### [Input records]
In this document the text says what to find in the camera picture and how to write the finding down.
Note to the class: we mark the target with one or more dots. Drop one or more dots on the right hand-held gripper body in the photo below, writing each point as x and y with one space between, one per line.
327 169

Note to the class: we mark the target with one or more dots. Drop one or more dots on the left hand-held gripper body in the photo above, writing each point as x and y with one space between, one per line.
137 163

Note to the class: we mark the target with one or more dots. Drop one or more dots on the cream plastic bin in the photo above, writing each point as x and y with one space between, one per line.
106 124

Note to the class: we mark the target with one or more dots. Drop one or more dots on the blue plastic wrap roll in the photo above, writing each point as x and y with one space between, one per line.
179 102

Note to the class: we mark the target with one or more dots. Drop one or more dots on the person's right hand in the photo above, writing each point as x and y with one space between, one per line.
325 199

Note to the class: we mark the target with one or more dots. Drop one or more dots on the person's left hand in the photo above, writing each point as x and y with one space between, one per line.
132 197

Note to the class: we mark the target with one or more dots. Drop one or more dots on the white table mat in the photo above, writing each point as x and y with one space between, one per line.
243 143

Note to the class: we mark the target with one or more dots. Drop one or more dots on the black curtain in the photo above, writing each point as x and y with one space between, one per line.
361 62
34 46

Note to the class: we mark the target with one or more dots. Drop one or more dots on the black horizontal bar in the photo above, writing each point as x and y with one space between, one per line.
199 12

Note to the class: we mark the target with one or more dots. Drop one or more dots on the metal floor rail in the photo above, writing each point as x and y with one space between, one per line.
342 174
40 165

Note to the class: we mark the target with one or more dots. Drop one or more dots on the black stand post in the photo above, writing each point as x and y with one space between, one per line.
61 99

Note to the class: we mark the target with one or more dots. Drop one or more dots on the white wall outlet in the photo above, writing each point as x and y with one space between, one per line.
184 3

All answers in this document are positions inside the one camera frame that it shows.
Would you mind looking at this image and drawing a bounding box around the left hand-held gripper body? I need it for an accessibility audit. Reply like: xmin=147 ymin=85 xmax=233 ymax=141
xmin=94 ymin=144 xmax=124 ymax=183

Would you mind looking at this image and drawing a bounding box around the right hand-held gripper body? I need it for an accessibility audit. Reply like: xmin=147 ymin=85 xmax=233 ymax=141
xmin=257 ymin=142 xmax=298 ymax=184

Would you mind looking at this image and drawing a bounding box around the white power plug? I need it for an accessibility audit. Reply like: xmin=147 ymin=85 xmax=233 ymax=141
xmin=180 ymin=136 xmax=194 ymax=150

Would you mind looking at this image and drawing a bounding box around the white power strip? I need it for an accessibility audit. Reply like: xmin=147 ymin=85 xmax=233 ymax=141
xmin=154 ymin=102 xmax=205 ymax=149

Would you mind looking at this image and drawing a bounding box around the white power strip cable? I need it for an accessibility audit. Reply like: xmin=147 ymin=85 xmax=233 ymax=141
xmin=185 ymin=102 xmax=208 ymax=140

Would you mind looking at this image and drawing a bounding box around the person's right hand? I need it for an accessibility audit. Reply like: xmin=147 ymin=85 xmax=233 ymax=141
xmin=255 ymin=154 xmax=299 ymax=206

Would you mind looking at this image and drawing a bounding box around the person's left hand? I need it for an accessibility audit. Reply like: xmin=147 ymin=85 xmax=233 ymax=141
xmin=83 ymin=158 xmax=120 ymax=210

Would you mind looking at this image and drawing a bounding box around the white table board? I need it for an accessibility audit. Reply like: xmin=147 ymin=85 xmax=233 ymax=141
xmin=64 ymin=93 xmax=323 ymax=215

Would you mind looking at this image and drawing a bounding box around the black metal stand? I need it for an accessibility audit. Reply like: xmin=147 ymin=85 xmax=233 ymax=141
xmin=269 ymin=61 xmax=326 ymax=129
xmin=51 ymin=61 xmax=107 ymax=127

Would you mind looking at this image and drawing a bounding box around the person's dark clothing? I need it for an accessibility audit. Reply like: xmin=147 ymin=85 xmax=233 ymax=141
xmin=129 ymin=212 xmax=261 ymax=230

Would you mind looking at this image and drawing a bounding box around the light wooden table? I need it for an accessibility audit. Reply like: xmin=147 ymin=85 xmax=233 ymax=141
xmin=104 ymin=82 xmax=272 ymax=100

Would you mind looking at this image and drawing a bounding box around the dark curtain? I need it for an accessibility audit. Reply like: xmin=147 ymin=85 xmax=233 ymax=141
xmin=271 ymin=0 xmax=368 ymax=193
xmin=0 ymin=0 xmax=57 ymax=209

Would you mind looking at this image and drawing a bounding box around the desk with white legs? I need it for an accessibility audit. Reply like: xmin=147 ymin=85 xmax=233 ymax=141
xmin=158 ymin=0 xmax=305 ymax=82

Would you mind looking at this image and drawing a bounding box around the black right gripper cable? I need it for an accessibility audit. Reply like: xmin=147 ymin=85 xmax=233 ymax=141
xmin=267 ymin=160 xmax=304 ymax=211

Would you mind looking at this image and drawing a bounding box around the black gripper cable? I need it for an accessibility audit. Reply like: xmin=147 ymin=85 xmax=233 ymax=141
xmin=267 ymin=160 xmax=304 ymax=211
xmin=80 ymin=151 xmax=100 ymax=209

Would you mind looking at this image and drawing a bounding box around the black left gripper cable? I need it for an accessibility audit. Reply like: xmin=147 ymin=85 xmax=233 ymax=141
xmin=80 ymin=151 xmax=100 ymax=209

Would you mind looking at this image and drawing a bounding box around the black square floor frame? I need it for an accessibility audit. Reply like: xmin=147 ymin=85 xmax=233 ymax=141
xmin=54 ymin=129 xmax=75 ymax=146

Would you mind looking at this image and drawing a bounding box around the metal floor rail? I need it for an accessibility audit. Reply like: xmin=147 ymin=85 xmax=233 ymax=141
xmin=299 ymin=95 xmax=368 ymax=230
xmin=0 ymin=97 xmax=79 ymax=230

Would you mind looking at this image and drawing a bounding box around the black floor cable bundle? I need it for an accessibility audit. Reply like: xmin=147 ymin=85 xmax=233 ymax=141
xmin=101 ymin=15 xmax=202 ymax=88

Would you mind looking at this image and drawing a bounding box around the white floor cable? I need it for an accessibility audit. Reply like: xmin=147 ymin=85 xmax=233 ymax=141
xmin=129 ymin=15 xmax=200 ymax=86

### [Work order]
Once more, write out all the data exactly.

### [Solution to this task]
In this document the text says what to find in the camera picture and how to write the finding down.
Note to the class: we mark the target with one or more dots. Drop one or more dots on the right hand-held gripper body in the photo below, writing each point as x and y with one space between, one per line.
327 169

Note to the class: we mark the target with one or more dots. Drop one or more dots on the left hand-held gripper body in the photo above, writing each point as x and y with one space between, one per line.
137 163

Note to the class: we mark the target with one or more dots. Drop one or more dots on the cream plastic bin in the photo above, writing each point as x and y with one space between, one per line.
106 124

Note to the class: we mark the target with one or more dots. Drop one or more dots on the blue plastic wrap roll in the photo above, writing each point as x and y with one space between, one per line.
179 102

Note to the class: we mark the target with one or more dots. Drop one or more dots on the person's right hand in the photo above, writing each point as x and y with one space between, one per line.
325 199

Note to the class: we mark the target with one or more dots. Drop one or more dots on the person's left hand in the photo above, writing each point as x and y with one space between, one per line.
132 197

Note to the class: we mark the target with one or more dots. Drop one or more dots on the white table mat in the photo above, writing each point as x and y with one space between, one per line.
243 143

Note to the class: we mark the target with one or more dots. Drop one or more dots on the black curtain in the photo above, writing each point as x and y with one space between, one per line.
361 62
34 46

Note to the class: we mark the target with one or more dots. Drop one or more dots on the black horizontal bar in the photo above, writing each point as x and y with one space between, one per line.
199 12

Note to the class: we mark the target with one or more dots. Drop one or more dots on the metal floor rail in the photo above, writing each point as x and y with one space between, one per line.
342 174
40 165

Note to the class: we mark the target with one or more dots. Drop one or more dots on the black stand post in the photo above, writing each point as x and y with one space between, one per line.
61 99

Note to the class: we mark the target with one or more dots. Drop one or more dots on the white wall outlet in the photo above, writing each point as x and y with one space between, one per line.
184 3

All answers in this document are positions inside the one camera frame that it shows.
Would you mind looking at this image and drawing a bounding box around the left hand-held gripper body? I need it for an accessibility audit. Reply like: xmin=147 ymin=85 xmax=233 ymax=141
xmin=94 ymin=144 xmax=124 ymax=183

Would you mind looking at this image and drawing a bounding box around the right hand-held gripper body? I need it for an accessibility audit. Reply like: xmin=147 ymin=85 xmax=233 ymax=141
xmin=257 ymin=142 xmax=298 ymax=184

Would you mind looking at this image and drawing a bounding box around the white power plug? I need it for an accessibility audit. Reply like: xmin=147 ymin=85 xmax=233 ymax=141
xmin=180 ymin=136 xmax=194 ymax=150

Would you mind looking at this image and drawing a bounding box around the white power strip? I need it for an accessibility audit. Reply like: xmin=147 ymin=85 xmax=233 ymax=141
xmin=154 ymin=102 xmax=205 ymax=149

Would you mind looking at this image and drawing a bounding box around the white power strip cable? I need it for an accessibility audit. Reply like: xmin=147 ymin=85 xmax=233 ymax=141
xmin=185 ymin=102 xmax=208 ymax=140

Would you mind looking at this image and drawing a bounding box around the person's right hand? I need it for an accessibility audit. Reply like: xmin=147 ymin=85 xmax=233 ymax=141
xmin=255 ymin=154 xmax=299 ymax=206

Would you mind looking at this image and drawing a bounding box around the person's left hand? I need it for an accessibility audit. Reply like: xmin=147 ymin=85 xmax=233 ymax=141
xmin=83 ymin=158 xmax=120 ymax=210

Would you mind looking at this image and drawing a bounding box around the white table board? I need it for an accessibility audit. Reply like: xmin=147 ymin=85 xmax=233 ymax=141
xmin=64 ymin=93 xmax=323 ymax=215

Would you mind looking at this image and drawing a bounding box around the black metal stand? I need it for an accessibility audit. Reply like: xmin=147 ymin=85 xmax=233 ymax=141
xmin=269 ymin=61 xmax=326 ymax=129
xmin=51 ymin=61 xmax=107 ymax=127

Would you mind looking at this image and drawing a bounding box around the person's dark clothing? I need it for an accessibility audit. Reply like: xmin=147 ymin=85 xmax=233 ymax=141
xmin=129 ymin=212 xmax=261 ymax=230

Would you mind looking at this image and drawing a bounding box around the light wooden table? I need it for an accessibility audit. Reply like: xmin=147 ymin=85 xmax=233 ymax=141
xmin=104 ymin=82 xmax=272 ymax=100

Would you mind looking at this image and drawing a bounding box around the dark curtain? I need it for an accessibility audit. Reply like: xmin=147 ymin=85 xmax=233 ymax=141
xmin=271 ymin=0 xmax=368 ymax=193
xmin=0 ymin=0 xmax=57 ymax=209

Would you mind looking at this image and drawing a bounding box around the desk with white legs? I need it for an accessibility audit. Reply like: xmin=147 ymin=85 xmax=233 ymax=141
xmin=158 ymin=0 xmax=305 ymax=82

Would you mind looking at this image and drawing a bounding box around the black right gripper cable? I need it for an accessibility audit. Reply like: xmin=147 ymin=85 xmax=233 ymax=141
xmin=267 ymin=160 xmax=304 ymax=211

Would you mind looking at this image and drawing a bounding box around the black gripper cable? I need it for an accessibility audit. Reply like: xmin=147 ymin=85 xmax=233 ymax=141
xmin=267 ymin=160 xmax=304 ymax=211
xmin=80 ymin=151 xmax=100 ymax=209

Would you mind looking at this image and drawing a bounding box around the black left gripper cable? I need it for an accessibility audit. Reply like: xmin=147 ymin=85 xmax=233 ymax=141
xmin=80 ymin=151 xmax=100 ymax=209

Would you mind looking at this image and drawing a bounding box around the black square floor frame? I need it for an accessibility audit. Reply like: xmin=147 ymin=85 xmax=233 ymax=141
xmin=54 ymin=129 xmax=75 ymax=146

Would you mind looking at this image and drawing a bounding box around the metal floor rail? I need it for an accessibility audit. Reply like: xmin=147 ymin=85 xmax=233 ymax=141
xmin=299 ymin=95 xmax=368 ymax=230
xmin=0 ymin=97 xmax=79 ymax=230

Would you mind looking at this image and drawing a bounding box around the black floor cable bundle? I need it for an accessibility audit. Reply like: xmin=147 ymin=85 xmax=233 ymax=141
xmin=101 ymin=15 xmax=202 ymax=88

Would you mind looking at this image and drawing a bounding box around the white floor cable? I need it for an accessibility audit. Reply like: xmin=147 ymin=85 xmax=233 ymax=141
xmin=129 ymin=15 xmax=200 ymax=86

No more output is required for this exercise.